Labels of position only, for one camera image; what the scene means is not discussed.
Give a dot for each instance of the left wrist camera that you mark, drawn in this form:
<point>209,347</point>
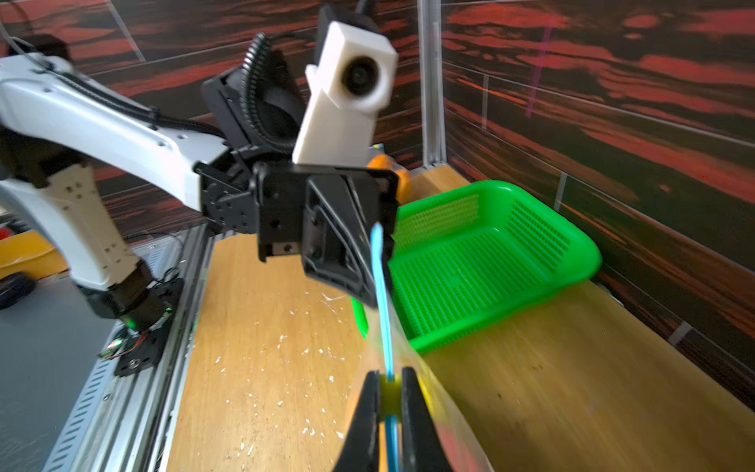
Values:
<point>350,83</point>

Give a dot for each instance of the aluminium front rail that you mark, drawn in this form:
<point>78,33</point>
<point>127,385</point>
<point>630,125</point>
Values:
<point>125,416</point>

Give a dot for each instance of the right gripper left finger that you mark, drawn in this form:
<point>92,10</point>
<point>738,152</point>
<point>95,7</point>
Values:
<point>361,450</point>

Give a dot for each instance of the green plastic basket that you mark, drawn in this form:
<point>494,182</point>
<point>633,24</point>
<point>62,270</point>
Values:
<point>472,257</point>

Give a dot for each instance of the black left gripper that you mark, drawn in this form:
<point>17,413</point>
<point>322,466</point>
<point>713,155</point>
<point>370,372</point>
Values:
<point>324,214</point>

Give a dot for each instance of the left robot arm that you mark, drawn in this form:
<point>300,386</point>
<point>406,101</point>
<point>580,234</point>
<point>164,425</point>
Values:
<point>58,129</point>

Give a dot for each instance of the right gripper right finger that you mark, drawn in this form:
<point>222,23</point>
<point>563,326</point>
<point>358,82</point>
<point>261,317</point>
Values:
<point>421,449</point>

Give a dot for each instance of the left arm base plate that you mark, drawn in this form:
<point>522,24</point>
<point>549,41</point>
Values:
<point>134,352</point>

——————————

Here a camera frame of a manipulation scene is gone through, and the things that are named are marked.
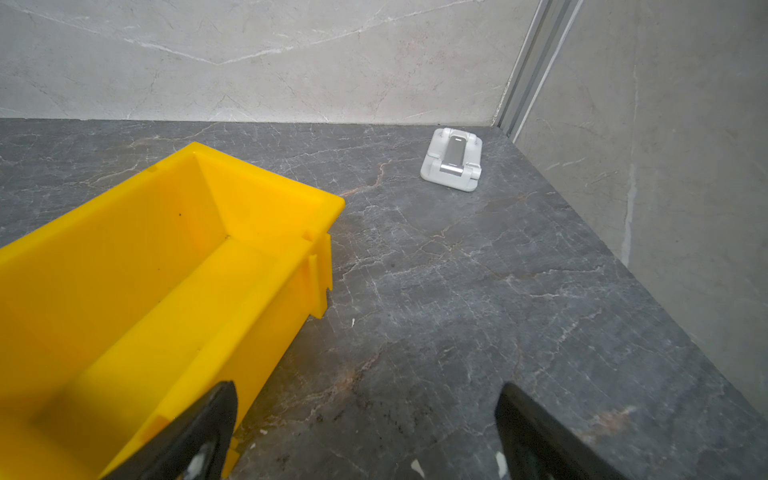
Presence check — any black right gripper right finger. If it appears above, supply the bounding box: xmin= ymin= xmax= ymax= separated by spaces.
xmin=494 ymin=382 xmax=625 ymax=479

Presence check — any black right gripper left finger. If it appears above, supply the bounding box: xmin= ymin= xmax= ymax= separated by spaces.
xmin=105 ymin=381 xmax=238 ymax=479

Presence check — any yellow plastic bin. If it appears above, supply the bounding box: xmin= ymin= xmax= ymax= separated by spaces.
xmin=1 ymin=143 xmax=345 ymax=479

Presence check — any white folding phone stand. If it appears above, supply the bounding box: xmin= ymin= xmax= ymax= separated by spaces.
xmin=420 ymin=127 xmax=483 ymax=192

——————————

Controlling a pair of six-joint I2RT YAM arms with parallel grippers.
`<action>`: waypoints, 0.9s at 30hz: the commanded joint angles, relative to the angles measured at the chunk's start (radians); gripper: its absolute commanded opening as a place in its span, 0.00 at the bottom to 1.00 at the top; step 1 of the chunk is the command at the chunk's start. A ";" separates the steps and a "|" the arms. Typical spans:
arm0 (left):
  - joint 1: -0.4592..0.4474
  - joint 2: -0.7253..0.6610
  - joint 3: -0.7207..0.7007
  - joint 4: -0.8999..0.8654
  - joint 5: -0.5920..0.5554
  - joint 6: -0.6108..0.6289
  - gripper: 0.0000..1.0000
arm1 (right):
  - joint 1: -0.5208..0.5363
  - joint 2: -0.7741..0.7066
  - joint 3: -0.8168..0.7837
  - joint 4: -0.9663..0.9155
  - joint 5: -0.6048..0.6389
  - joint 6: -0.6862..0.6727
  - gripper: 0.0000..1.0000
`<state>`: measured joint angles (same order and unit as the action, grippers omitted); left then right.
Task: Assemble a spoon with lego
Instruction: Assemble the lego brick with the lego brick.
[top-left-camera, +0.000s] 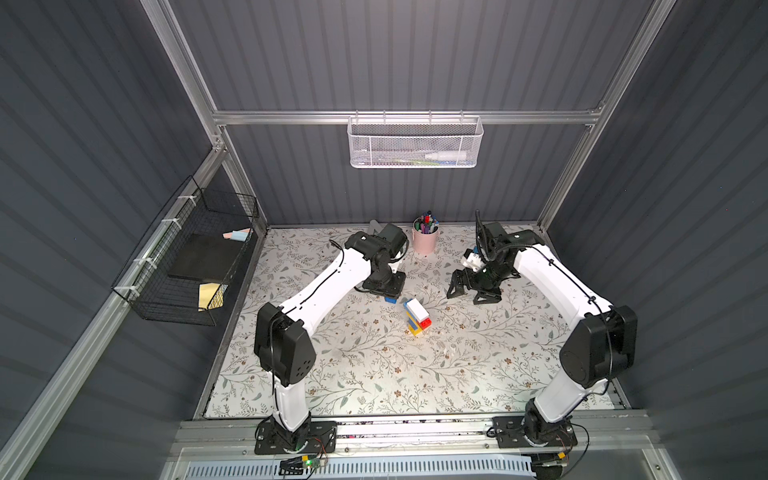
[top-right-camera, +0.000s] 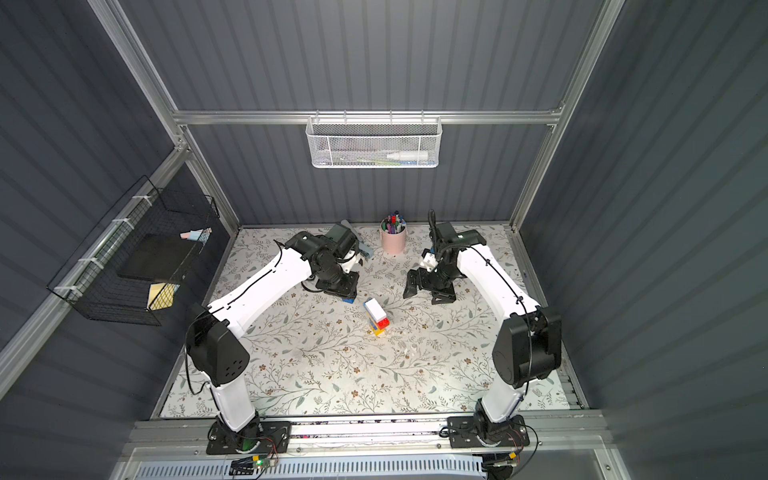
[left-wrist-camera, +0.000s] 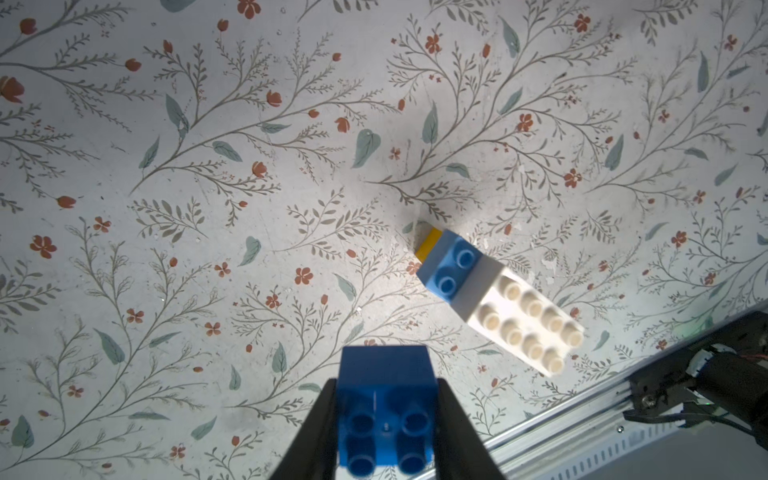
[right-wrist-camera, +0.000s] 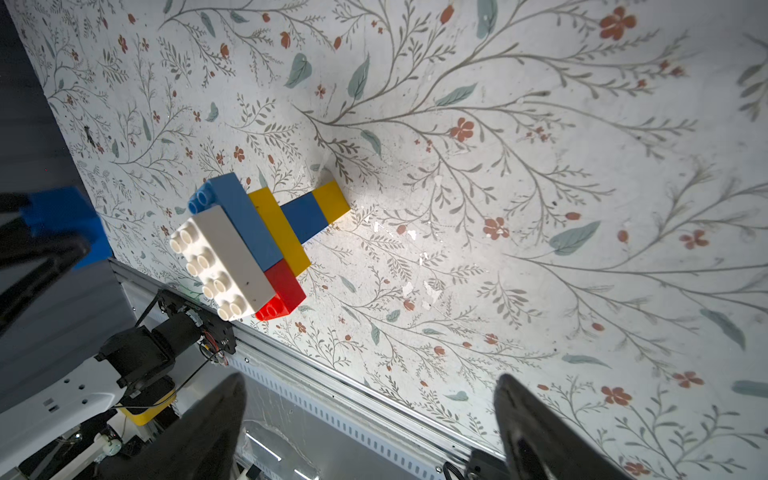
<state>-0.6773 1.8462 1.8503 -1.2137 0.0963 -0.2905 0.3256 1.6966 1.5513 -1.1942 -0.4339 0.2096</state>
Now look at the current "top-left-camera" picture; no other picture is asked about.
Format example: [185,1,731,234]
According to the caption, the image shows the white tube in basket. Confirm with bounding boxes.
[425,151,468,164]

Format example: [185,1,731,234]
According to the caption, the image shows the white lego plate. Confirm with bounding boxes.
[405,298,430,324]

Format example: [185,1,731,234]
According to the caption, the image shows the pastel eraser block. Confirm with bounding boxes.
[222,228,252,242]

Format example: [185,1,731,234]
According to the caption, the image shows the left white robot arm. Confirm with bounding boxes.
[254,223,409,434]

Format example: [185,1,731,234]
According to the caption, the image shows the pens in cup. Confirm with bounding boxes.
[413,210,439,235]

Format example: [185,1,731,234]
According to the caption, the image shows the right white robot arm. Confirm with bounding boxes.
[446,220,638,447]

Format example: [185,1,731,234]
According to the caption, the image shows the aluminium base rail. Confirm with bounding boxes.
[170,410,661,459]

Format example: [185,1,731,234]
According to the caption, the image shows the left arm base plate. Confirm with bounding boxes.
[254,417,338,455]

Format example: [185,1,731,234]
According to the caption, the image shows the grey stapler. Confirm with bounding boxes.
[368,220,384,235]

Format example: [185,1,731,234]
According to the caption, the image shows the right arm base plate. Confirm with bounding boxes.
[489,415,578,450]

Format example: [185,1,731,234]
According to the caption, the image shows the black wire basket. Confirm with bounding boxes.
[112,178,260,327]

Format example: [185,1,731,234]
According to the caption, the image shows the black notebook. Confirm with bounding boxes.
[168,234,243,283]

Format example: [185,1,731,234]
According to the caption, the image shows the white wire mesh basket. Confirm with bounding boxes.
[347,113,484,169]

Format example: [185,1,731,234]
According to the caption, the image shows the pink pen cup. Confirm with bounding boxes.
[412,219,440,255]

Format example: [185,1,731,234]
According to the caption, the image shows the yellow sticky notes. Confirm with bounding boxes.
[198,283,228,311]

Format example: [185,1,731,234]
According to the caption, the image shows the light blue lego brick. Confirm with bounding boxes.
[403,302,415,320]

——————————

If a line in the entries above contains "that", report it.

ANSWER SECTION >>
Give a dot for each instance of the left wrist camera that you mark, drawn in this form:
Give a dot for each instance of the aluminium front rail that you mark, drawn in this form:
Give a dot for each instance of the right gripper left finger that you mark, drawn in this form:
Give a dot for each instance of the green plastic basket that you mark, drawn in this form:
Give a dot for each instance of the black left gripper that you mark, drawn in this form:
Give a dot for each instance of the left robot arm that you mark, drawn in this form:
Give a dot for each instance of the right gripper right finger that you mark, drawn in this form:
Give a dot for each instance of the left arm base plate that you mark, drawn in this form:
Here a camera frame of a manipulation scene is gone through, and the things that are named are marked.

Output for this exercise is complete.